____ Given data

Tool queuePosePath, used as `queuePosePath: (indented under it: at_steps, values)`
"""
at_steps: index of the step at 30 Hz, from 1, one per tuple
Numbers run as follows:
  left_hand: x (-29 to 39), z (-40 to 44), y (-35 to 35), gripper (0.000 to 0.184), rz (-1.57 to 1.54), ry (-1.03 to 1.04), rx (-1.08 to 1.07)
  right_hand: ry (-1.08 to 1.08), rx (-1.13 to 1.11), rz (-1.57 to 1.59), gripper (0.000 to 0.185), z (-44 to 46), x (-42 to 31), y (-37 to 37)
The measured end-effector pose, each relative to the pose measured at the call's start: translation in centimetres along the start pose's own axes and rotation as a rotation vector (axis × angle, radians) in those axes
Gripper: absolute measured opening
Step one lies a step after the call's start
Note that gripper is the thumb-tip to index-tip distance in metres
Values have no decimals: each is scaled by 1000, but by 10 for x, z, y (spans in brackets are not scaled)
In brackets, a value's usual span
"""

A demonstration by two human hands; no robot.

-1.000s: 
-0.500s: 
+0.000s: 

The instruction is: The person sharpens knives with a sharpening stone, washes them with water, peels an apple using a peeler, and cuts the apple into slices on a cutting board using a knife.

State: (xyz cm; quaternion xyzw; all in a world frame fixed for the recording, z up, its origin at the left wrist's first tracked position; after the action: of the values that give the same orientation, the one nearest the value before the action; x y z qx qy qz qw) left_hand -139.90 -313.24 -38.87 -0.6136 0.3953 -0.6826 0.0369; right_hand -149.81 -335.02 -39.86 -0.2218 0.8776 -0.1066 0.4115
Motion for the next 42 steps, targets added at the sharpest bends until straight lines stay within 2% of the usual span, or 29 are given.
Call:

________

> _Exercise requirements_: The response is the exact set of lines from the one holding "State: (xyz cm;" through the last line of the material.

> _Response below_:
State: (xyz cm; quaternion xyzw; all in a world frame fixed for the recording, z up, its origin at the left wrist's first tracked position; after the action: of the values that give the same orientation, the one nearest the value before the action; x y z qx qy qz qw) left_hand -139.90 -313.24 -38.87 -0.6136 0.3953 -0.6826 0.0369; right_hand -149.81 -335.02 -39.86 -0.2218 0.8776 -0.1066 0.4115
Motion for the next 42 steps, targets added at the sharpest bends until straight lines stay within 2% of the usual span, or 29 are given.
Call:

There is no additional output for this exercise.